Exercise instructions: All lines from the one containing "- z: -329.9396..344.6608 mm" to the end of the listing below are to be reproduced exactly, and no others.

□ □ □ □ □

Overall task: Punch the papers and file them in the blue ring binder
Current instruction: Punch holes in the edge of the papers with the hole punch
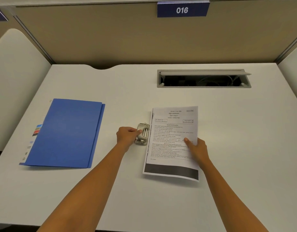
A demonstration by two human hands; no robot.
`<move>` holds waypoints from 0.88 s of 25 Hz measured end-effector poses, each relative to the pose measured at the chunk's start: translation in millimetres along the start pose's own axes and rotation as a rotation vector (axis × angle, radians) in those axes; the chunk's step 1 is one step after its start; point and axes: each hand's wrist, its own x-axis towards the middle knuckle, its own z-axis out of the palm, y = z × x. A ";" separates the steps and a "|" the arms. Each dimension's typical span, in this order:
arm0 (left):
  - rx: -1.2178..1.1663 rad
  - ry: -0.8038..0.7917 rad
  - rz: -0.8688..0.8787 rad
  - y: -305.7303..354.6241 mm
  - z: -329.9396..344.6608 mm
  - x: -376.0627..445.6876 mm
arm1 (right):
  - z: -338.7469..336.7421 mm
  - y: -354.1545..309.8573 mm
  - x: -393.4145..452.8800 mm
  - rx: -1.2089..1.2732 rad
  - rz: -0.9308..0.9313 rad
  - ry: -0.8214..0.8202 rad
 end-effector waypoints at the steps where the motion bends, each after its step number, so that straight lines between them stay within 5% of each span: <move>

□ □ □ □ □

Result of this task:
  - z: -329.9396..344.6608 mm
  - x: -376.0627..445.6876 mm
arm1 (right):
  - z: -338.7469..336.7421 mm
  - y: -354.1545..309.8573 mm
  - x: -393.4145..452.8800 mm
  - rx: -1.2089..1.2732 rad
  - rz: -0.9308..0.9313 rad
  - ry: -0.8214..0.8202 rad
 end-effector waypoints at the steps where the motion bends, each after its step number, so that straight lines between them stay within 5% of each span: <move>

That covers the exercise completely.